| WHAT THE TASK ASKS |
Among the following entries, how many lines hold the string "camera"? State only the number.

| MATERIAL FOR THE TASK |
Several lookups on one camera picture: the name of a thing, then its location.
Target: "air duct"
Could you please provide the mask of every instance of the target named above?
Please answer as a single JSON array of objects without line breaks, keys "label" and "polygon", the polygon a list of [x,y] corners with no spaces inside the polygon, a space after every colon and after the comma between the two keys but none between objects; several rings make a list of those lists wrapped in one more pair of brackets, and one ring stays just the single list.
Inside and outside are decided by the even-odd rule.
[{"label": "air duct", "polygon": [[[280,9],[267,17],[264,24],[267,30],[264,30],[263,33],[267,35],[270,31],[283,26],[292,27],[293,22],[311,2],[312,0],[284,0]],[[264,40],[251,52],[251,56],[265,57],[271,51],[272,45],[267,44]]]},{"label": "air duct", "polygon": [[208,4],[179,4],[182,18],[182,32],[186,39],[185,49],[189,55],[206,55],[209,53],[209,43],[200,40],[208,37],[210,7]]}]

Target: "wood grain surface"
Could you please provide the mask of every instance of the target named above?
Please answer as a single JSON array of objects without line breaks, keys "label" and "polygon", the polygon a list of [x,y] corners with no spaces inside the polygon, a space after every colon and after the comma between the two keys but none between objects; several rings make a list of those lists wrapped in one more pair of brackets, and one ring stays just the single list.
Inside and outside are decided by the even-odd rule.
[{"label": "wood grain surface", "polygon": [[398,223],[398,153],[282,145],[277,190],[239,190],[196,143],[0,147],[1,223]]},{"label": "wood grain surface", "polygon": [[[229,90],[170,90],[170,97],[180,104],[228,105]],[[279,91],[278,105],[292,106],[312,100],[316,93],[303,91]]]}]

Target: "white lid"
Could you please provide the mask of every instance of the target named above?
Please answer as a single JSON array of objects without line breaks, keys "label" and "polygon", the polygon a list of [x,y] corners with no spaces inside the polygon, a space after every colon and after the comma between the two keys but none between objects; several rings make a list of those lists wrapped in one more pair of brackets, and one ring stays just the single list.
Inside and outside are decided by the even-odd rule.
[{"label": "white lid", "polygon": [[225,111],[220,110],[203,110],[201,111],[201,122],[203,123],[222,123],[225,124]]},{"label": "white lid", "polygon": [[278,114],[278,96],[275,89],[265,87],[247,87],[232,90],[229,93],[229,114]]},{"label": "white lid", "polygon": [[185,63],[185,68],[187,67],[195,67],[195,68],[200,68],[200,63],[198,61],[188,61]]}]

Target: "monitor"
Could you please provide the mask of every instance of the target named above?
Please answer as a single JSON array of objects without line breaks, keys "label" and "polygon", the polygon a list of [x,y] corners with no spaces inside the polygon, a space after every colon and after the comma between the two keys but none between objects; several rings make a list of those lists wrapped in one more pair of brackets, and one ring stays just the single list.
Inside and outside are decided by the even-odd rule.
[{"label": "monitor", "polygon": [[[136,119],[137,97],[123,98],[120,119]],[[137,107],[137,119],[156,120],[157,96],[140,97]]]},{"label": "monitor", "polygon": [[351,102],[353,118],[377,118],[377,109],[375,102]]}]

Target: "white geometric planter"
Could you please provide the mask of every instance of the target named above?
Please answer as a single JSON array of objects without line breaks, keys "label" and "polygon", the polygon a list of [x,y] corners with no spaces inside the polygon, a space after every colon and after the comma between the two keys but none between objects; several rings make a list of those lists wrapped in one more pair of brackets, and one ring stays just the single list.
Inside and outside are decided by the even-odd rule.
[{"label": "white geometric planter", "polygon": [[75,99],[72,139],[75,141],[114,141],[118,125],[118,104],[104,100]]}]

...

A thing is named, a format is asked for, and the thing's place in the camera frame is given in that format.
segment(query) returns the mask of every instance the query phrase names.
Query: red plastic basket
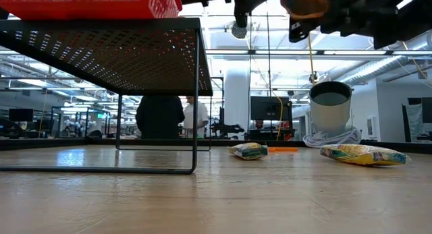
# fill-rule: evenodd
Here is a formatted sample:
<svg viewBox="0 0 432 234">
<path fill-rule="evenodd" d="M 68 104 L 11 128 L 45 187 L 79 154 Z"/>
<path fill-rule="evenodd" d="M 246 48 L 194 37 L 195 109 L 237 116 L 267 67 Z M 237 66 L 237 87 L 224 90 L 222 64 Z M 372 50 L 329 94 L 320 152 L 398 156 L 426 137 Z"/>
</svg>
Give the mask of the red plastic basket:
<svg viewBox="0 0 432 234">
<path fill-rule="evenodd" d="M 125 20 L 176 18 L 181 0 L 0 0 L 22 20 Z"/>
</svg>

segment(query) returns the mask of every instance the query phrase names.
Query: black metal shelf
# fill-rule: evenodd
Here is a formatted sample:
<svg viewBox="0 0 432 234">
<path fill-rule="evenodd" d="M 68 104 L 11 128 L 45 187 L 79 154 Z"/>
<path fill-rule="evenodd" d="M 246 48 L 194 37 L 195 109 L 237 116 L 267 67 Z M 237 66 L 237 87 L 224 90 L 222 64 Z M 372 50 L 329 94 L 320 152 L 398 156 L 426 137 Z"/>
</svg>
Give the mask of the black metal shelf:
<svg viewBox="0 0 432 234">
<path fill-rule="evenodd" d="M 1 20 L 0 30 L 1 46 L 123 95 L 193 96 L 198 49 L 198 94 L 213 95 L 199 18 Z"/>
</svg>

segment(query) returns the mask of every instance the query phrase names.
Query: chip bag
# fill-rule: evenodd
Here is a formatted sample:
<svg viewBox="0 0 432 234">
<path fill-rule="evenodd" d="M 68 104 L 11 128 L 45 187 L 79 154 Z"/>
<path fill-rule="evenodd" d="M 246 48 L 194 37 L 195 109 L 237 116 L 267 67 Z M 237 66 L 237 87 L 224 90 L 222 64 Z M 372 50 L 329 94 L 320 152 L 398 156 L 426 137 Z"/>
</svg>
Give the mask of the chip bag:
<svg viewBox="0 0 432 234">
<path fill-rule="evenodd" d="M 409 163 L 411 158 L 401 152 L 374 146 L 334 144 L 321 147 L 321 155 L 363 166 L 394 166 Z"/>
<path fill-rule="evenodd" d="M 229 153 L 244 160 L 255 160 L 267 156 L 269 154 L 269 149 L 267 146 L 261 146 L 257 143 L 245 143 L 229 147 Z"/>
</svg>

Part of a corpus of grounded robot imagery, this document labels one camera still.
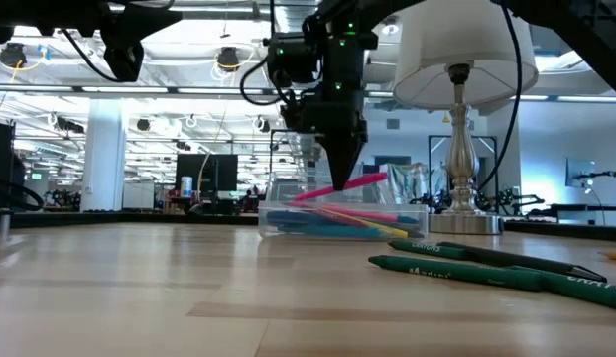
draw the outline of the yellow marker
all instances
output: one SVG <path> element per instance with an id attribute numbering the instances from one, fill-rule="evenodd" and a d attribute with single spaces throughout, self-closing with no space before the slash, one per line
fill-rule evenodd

| SOLVED PROBLEM |
3